* _PROMPT_: Once you find the line with "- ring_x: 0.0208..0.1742" in the data that follows, repeat it and every line after it exactly, through the line with "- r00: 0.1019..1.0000".
|---|
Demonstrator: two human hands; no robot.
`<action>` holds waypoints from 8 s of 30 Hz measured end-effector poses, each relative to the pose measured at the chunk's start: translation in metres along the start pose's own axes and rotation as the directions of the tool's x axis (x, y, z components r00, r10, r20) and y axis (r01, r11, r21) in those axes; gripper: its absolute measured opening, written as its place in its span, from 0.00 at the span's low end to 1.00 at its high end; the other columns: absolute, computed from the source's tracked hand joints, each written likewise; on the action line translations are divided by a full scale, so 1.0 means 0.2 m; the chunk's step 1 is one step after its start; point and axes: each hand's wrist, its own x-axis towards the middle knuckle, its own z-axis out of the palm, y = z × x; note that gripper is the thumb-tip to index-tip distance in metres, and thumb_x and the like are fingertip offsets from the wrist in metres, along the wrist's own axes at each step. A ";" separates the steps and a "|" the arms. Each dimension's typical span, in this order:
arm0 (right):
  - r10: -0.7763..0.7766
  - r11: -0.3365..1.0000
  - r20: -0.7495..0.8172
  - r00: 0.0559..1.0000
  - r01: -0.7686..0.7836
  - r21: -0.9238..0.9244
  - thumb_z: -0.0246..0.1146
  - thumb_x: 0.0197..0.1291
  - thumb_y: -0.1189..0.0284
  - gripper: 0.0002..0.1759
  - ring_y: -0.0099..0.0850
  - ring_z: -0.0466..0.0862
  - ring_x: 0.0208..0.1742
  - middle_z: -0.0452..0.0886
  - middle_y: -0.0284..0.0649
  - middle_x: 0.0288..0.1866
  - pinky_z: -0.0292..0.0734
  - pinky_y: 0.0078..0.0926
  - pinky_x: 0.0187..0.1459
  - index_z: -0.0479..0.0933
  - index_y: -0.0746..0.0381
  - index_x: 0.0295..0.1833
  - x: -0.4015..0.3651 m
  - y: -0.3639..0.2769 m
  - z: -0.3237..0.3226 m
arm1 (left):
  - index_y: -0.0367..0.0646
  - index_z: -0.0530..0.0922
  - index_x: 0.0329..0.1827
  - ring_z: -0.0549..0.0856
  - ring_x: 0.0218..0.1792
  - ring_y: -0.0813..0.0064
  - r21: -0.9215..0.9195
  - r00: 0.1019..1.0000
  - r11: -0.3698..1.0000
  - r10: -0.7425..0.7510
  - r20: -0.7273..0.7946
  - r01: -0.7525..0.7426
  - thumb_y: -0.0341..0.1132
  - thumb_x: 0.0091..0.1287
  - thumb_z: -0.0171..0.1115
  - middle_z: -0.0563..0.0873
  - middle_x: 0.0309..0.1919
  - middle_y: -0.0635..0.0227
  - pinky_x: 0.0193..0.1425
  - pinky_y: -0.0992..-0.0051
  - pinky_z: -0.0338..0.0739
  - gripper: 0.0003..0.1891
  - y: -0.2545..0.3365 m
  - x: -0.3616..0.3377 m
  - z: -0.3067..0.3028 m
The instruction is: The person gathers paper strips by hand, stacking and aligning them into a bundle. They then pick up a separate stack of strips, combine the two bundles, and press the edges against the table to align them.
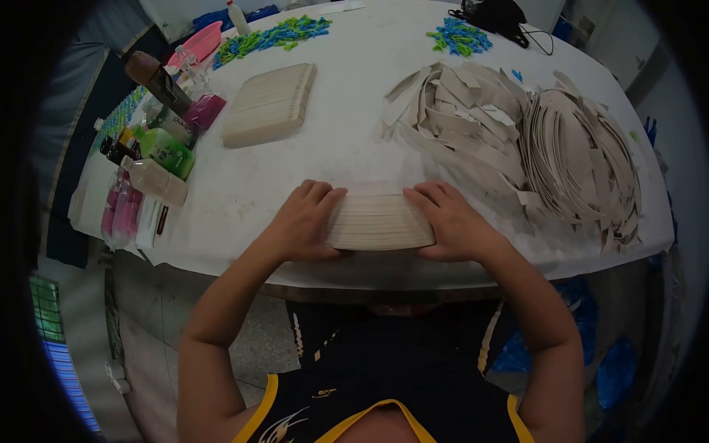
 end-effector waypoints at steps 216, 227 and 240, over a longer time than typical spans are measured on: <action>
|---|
* _WORKED SOLUTION_:
  - ring_x: 0.0208..0.1742
  - middle_z: -0.0452..0.0886
  - middle_y: -0.0284..0.0649
  - middle_x: 0.0288..0.1866
  - pinky_z: -0.0292..0.0734
  - pinky_y: 0.0078..0.0926
  - pinky_x: 0.0187..0.1459
  - index_z: -0.0479..0.0933
  - index_y: -0.0746..0.0381
  - index_x: 0.0295..0.1833
  - x: -0.4015..0.3651 m
  - y: -0.3639..0.2769 m
  - z: -0.3237..0.3226 m
arm1 (left):
  - index_y: -0.0367..0.0646
  - index_z: -0.0530..0.0922
  - index_x: 0.0329..0.1827
  - ring_z: -0.0549..0.0856
  - ring_x: 0.0218..0.1792
  - ring_y: -0.0813..0.0064
  - r21: -0.9215..0.9195
  - r00: 0.1019..1.0000

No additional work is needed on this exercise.